AIM OF THE EXERCISE: Only the lines below from the one that contains "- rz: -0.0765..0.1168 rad" through the one that contains "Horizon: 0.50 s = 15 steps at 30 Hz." should appear in your answer, exact and without pictures.

++++ DATASET EXCERPTS

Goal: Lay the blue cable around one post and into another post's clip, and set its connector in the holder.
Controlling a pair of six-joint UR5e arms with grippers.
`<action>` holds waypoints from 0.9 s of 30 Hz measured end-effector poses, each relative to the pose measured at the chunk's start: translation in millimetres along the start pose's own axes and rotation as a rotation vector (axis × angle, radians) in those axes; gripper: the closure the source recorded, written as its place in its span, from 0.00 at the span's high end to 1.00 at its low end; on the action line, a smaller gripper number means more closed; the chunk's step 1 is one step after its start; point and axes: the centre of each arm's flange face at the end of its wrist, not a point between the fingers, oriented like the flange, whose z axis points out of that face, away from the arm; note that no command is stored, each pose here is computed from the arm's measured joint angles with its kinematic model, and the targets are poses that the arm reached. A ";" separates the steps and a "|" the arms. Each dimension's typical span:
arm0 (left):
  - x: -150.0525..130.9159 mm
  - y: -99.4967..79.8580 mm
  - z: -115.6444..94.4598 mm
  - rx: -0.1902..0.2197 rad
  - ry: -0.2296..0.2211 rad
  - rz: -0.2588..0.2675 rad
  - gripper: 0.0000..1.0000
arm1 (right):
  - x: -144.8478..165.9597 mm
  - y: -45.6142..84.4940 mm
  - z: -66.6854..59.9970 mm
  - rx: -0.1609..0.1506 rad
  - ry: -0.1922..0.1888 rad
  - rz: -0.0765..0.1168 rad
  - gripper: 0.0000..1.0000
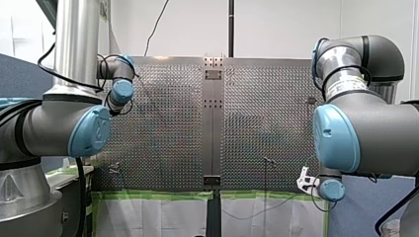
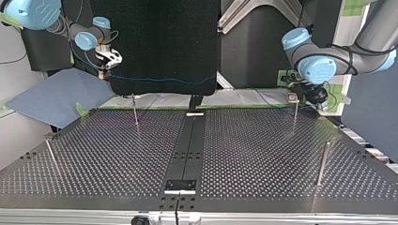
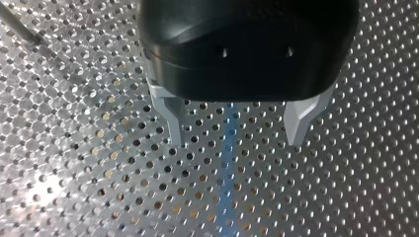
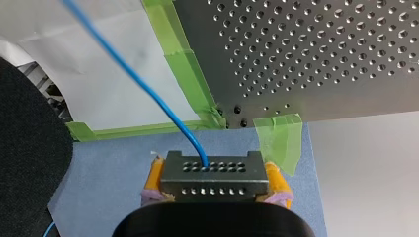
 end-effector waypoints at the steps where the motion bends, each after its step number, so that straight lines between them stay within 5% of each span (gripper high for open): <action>1: -1.0 0.6 -0.7 -0.006 -0.003 0.001 1.00 | 0.1 0.0 0.0 0.000 0.000 0.000 0.00; 14: -39.0 13.2 -19.9 -0.068 -0.078 -0.070 1.00 | -0.3 -1.7 -0.1 0.004 -0.001 -0.001 0.00; 27: -80.6 21.3 -46.4 -0.065 -0.161 -0.143 1.00 | -1.4 -4.1 -0.9 0.008 -0.006 -0.003 0.00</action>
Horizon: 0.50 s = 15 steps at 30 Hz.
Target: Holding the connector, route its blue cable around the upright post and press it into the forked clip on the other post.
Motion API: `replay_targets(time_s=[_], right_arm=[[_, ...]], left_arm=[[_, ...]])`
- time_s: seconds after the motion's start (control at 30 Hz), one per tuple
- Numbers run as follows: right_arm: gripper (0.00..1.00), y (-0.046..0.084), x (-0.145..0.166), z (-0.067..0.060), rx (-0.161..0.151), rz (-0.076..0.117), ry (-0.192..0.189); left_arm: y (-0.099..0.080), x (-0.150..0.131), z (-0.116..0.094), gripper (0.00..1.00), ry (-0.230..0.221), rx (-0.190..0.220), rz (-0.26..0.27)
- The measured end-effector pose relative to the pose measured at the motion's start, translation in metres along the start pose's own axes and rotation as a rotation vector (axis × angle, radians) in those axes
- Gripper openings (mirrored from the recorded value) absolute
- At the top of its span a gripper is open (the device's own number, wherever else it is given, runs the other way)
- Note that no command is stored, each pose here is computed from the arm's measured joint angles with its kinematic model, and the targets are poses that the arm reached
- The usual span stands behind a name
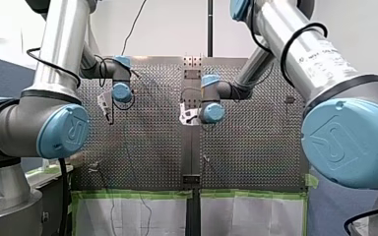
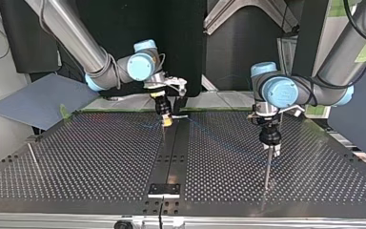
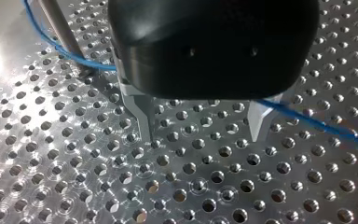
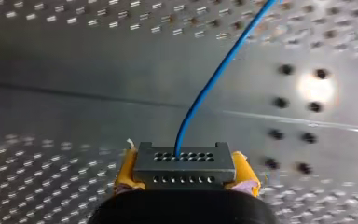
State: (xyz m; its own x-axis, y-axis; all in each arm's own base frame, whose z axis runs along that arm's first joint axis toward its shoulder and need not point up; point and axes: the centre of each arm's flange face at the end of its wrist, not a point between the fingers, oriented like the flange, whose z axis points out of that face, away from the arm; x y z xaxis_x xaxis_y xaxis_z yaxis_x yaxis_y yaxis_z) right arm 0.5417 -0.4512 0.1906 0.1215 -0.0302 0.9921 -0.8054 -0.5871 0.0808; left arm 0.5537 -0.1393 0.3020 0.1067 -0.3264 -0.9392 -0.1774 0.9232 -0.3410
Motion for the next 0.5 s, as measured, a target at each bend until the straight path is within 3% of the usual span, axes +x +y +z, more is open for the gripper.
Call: replay_targets(time_s=[0.23,0.5], right_arm=[[0.0,-0.001,-0.041,0.001,-0.016,-0.004,-0.056],[0.0,-0.007,-0.061,-0.007,-0.012,-0.003,-0.069]], left_arm=[[0.0,0.0,0.0,1.0,0.0,0.001,0.0],[-0.002,0.001,-0.001,1.0,0.001,0.004,0.0]])
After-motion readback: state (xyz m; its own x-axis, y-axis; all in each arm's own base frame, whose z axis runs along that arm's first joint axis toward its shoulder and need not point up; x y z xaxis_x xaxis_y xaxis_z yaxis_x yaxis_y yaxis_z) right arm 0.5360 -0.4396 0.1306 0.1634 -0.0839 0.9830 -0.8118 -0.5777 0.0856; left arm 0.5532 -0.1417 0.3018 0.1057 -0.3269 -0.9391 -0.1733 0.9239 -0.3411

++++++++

THE COMPLETED TASK:
  - rz: -0.0765..0.1168 rad
  - gripper: 0.0000..1.0000
 end-effector waypoints at the steps where the motion bends, each after its step number, so that straight lines between them stay within 5% of each span (gripper high for open): <action>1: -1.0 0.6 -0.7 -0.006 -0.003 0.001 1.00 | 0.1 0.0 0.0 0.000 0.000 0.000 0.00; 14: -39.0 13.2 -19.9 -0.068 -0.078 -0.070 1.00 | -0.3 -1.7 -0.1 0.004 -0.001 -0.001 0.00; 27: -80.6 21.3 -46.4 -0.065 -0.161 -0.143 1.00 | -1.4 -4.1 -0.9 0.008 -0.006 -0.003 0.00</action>
Horizon: 0.50 s = 15 steps at 30 Hz.

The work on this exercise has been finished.